**YOUR TASK**
In the records below, work out how many lines hold the word "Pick". Report the number alone.

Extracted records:
--------------------------------
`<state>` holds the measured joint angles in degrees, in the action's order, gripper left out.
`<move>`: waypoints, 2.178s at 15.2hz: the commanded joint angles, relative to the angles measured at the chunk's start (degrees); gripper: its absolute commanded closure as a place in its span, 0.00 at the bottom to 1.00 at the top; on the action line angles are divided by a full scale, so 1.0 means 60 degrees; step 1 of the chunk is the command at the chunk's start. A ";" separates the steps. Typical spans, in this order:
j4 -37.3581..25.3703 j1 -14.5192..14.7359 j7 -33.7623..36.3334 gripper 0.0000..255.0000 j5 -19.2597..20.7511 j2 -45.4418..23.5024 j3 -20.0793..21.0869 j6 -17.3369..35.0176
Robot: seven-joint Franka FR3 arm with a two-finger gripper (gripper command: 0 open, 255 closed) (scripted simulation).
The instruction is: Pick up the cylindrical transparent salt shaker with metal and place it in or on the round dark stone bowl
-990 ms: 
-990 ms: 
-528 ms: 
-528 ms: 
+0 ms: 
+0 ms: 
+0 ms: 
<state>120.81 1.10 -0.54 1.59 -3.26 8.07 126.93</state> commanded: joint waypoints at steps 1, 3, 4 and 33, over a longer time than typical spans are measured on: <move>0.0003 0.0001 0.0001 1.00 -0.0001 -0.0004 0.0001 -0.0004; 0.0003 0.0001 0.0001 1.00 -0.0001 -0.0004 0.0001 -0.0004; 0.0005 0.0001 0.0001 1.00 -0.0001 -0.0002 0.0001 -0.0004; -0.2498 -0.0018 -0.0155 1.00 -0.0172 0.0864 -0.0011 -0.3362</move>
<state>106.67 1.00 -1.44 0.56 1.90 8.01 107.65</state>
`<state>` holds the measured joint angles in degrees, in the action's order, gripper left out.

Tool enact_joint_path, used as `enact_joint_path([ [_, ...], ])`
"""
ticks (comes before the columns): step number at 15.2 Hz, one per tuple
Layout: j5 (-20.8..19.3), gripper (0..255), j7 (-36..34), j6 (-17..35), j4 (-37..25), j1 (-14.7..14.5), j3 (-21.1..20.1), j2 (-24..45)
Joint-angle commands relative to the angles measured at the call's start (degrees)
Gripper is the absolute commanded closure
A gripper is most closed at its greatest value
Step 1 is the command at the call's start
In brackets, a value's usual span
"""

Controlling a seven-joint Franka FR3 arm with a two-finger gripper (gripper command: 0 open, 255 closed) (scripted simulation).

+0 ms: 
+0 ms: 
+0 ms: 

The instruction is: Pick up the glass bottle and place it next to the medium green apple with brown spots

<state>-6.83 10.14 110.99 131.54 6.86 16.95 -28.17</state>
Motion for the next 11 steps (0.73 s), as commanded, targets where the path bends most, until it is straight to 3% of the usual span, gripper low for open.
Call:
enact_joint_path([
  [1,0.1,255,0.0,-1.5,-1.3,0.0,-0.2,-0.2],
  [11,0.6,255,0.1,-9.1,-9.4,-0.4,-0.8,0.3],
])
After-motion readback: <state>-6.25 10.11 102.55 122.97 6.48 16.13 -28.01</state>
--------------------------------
**ANSWER SECTION**
2